Task goal: Only the number is needed: how many lines of the entries below contain the word "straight".

=== Section Start ===

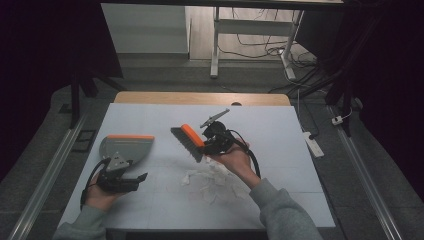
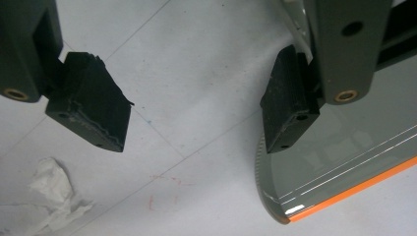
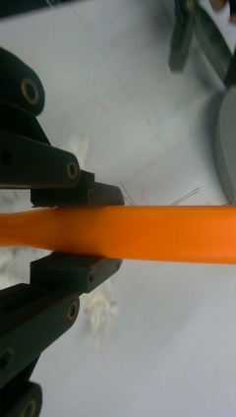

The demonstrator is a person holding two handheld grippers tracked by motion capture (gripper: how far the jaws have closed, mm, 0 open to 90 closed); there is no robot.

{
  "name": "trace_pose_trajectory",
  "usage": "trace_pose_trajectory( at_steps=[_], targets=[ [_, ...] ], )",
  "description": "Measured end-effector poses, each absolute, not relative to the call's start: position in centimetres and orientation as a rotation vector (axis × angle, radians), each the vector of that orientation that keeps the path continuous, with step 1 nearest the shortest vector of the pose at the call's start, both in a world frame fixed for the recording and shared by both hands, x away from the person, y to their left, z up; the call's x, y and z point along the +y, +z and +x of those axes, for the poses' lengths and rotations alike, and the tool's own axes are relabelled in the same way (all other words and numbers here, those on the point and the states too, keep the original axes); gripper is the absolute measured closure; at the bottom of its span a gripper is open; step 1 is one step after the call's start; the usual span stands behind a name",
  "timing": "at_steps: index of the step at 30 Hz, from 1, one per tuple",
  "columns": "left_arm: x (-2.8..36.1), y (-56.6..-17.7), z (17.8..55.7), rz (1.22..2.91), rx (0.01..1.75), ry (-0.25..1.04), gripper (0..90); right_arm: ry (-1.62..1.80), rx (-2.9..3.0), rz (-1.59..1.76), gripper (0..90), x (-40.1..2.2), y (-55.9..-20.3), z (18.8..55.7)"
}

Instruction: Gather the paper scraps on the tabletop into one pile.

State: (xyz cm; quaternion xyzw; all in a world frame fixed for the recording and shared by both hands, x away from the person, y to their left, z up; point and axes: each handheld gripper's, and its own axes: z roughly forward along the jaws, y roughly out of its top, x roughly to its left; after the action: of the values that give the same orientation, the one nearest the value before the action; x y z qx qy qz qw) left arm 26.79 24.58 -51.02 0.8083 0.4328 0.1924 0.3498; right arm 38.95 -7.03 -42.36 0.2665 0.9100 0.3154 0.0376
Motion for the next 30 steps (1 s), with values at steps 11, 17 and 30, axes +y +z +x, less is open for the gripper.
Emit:
trace_pose_trajectory(
  at_steps=[11, 17, 30],
  targets=[
    [25.2, -50.9, 26.8, 2.069, 1.148, 0.514, 28.0, 0.952, 3.038, 0.720, 70.9, -3.9, -44.8, 34.2],
    [25.1, -51.0, 26.8, 2.081, 1.147, 0.516, 28.1, 0.871, 3.090, 0.694, 70.9, -2.5, -46.7, 33.6],
    [24.9, -51.2, 26.9, 2.100, 1.149, 0.514, 28.0, 0.801, 2.879, 0.932, 71.0, -9.6, -46.1, 36.8]
  ],
)
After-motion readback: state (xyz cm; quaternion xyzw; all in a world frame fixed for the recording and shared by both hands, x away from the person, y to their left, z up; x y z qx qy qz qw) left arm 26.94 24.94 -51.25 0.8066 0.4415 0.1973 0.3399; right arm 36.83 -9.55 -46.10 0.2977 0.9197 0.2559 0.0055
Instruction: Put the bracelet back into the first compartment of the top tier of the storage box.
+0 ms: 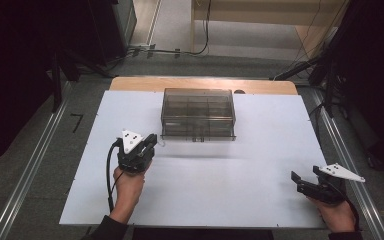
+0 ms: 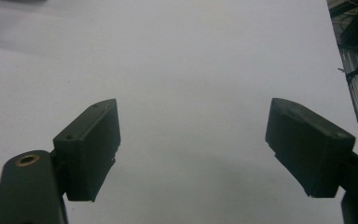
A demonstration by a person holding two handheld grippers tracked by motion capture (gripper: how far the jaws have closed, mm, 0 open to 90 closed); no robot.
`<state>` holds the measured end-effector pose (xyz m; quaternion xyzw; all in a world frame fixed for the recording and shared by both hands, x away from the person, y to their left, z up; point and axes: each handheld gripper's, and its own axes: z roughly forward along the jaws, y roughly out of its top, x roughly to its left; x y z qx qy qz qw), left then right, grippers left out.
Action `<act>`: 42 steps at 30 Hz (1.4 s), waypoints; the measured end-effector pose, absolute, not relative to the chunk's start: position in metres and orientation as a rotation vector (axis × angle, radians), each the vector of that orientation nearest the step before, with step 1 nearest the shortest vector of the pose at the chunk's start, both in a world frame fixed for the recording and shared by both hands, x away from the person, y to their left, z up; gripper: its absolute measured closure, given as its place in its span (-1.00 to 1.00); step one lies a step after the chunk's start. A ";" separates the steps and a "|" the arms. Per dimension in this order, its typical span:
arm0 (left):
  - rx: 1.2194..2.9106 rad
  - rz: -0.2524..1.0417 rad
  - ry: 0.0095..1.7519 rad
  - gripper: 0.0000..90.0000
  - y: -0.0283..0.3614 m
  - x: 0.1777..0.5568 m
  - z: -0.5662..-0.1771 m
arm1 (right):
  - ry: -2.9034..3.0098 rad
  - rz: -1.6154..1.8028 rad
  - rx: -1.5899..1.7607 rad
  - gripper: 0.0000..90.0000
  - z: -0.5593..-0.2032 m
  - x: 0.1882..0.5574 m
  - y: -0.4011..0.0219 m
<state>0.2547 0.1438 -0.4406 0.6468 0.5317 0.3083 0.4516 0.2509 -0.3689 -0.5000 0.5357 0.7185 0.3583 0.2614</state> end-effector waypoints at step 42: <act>1.552 0.767 1.283 0.90 0.137 0.269 -0.425 | 1.954 0.963 1.446 -0.63 -0.501 0.252 -0.369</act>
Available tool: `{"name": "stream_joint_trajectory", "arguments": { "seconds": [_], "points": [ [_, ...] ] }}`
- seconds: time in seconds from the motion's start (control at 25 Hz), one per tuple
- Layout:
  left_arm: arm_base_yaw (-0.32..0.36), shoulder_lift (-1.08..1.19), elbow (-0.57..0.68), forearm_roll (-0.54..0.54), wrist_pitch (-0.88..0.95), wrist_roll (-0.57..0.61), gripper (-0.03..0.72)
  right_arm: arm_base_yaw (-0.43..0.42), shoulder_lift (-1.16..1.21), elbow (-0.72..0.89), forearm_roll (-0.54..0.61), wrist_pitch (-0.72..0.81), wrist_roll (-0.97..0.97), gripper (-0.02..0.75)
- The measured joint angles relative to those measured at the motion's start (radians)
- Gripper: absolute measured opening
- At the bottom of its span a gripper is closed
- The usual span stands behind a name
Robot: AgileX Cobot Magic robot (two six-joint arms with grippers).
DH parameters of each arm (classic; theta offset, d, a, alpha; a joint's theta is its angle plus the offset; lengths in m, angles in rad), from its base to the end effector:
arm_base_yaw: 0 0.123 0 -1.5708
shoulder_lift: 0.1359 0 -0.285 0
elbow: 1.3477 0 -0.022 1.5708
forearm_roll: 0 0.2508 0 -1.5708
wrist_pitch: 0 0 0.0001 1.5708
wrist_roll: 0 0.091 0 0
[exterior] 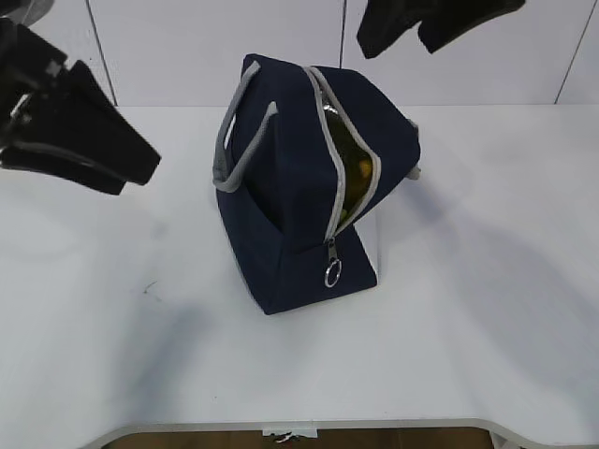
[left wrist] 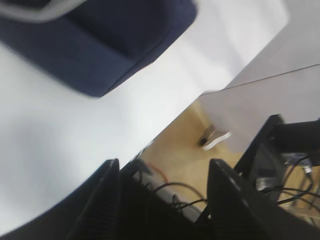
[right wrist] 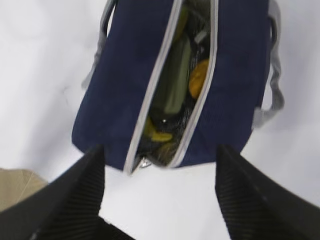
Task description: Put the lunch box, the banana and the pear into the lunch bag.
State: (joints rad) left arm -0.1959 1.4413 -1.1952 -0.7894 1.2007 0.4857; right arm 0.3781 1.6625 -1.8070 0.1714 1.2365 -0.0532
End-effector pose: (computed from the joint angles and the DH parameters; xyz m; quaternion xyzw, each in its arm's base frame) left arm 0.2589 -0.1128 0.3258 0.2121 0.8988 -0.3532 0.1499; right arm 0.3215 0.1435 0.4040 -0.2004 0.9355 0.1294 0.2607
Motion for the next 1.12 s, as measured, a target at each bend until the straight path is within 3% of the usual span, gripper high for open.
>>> {"name": "stream_joint_trajectory", "arguments": {
  "seconds": [0.36, 0.6, 0.8, 0.92, 1.12],
  "points": [
    [0.002, -0.061, 0.000, 0.249, 0.020, -0.212, 0.402, 0.000, -0.327, 0.555, 0.114, -0.531, -0.172, 0.519],
    [0.002, -0.101, 0.000, 0.282, 0.023, -0.236, 0.401, 0.000, -0.414, 0.888, 0.197, -0.891, -0.291, 0.494],
    [0.002, -0.107, 0.000, 0.285, 0.027, -0.237, 0.397, 0.000, -0.371, 0.923, 0.204, -1.002, -0.305, 0.492],
    [0.002, -0.107, 0.000, 0.285, 0.029, -0.238, 0.396, 0.006, -0.339, 0.923, 0.161, -1.016, -0.411, 0.492],
    [0.002, -0.107, 0.000, 0.285, 0.029, -0.238, 0.394, 0.090, -0.327, 0.923, 0.095, -1.013, -0.527, 0.489]
  ]
}}
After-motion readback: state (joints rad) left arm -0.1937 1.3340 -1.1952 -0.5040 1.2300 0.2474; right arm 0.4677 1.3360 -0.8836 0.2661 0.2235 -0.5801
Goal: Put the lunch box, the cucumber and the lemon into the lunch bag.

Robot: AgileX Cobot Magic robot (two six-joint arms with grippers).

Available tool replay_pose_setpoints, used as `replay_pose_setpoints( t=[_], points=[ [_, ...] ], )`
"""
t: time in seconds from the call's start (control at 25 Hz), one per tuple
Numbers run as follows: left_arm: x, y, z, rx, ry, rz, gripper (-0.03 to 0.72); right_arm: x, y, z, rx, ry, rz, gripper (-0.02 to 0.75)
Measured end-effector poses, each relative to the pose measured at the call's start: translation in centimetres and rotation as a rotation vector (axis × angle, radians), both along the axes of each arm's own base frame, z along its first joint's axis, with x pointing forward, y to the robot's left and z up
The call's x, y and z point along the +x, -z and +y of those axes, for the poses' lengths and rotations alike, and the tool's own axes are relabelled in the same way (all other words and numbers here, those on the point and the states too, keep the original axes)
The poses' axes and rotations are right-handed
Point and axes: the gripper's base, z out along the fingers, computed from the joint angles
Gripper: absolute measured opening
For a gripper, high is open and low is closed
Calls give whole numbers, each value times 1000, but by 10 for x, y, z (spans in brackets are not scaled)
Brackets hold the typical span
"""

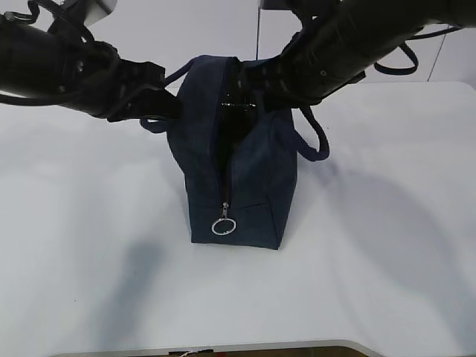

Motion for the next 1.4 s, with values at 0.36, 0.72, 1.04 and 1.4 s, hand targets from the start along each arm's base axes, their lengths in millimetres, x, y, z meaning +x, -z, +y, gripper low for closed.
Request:
replay_pose_setpoints(
  t=[0.36,0.72,1.04,1.4],
  points=[
    [2,0,1,6,-15,-13,11,4,-4,2,34,3,-62,10],
    [2,0,1,7,-23,-19,11,5,-4,3,42,4,-71,10],
    [2,0,2,7,-24,-20,10,5,-4,3,41,3,-73,57],
    [7,12,-1,11,-24,20,10,5,-22,3,19,-6,-38,386]
  ],
)
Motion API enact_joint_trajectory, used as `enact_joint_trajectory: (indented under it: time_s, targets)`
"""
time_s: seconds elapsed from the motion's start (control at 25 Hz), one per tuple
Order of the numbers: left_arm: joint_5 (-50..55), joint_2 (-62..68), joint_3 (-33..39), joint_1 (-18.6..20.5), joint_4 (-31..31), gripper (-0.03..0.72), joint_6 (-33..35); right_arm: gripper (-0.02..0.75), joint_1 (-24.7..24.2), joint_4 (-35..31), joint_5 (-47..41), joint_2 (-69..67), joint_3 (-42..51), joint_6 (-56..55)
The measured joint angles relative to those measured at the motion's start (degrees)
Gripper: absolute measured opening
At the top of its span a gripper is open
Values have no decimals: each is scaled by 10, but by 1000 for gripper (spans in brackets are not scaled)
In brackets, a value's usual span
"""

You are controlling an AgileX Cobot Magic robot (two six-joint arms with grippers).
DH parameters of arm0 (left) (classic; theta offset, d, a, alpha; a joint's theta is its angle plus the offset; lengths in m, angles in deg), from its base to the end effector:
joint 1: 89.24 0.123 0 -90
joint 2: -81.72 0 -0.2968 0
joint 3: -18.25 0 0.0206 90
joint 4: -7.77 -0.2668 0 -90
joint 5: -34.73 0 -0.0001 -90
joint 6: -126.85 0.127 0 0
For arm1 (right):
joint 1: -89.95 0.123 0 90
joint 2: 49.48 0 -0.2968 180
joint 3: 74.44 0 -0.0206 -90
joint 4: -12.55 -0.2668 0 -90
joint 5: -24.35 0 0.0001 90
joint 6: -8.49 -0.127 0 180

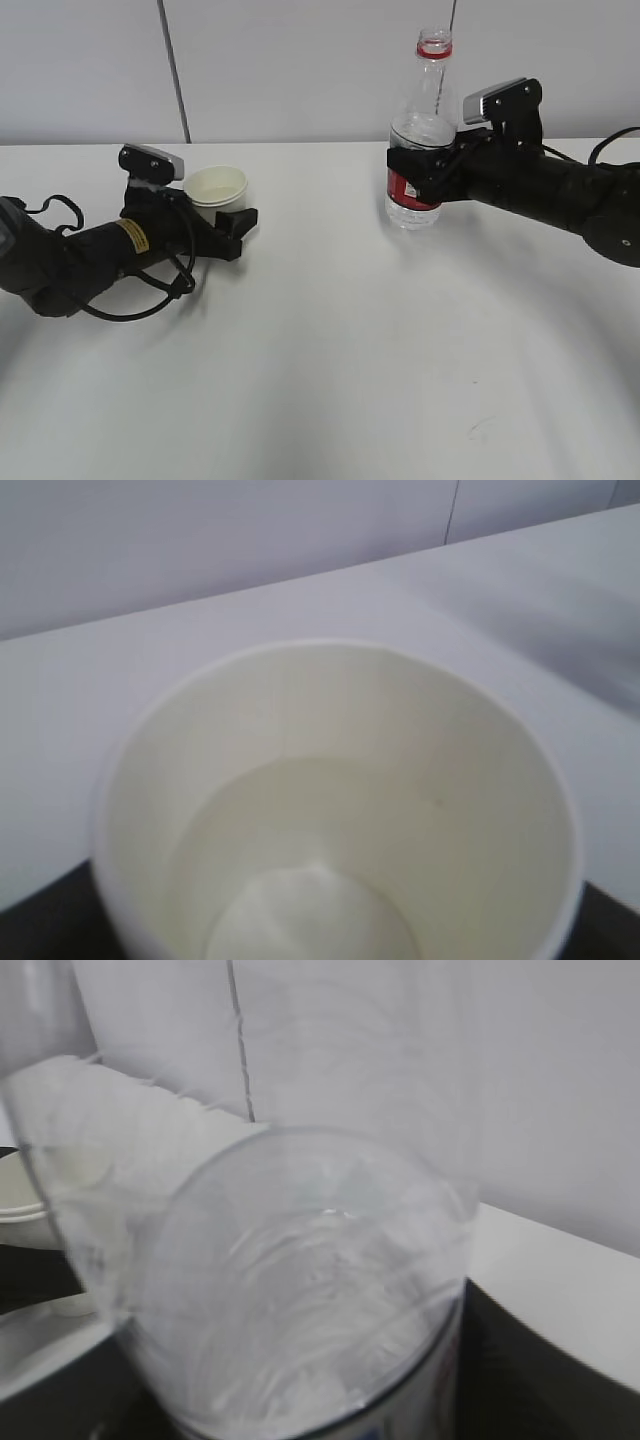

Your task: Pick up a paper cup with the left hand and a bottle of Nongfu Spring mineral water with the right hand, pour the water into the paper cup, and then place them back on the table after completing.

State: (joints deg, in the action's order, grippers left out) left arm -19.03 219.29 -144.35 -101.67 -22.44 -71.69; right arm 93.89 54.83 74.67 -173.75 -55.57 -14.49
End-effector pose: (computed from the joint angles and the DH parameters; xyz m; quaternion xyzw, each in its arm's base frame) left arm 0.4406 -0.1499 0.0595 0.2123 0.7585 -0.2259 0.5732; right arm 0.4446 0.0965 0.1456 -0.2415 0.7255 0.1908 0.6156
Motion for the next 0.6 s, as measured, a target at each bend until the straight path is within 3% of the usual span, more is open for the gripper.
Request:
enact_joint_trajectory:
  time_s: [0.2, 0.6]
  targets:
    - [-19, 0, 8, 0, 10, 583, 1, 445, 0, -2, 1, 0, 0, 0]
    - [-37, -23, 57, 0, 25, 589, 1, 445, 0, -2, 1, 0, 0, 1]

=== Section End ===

Written reply: 2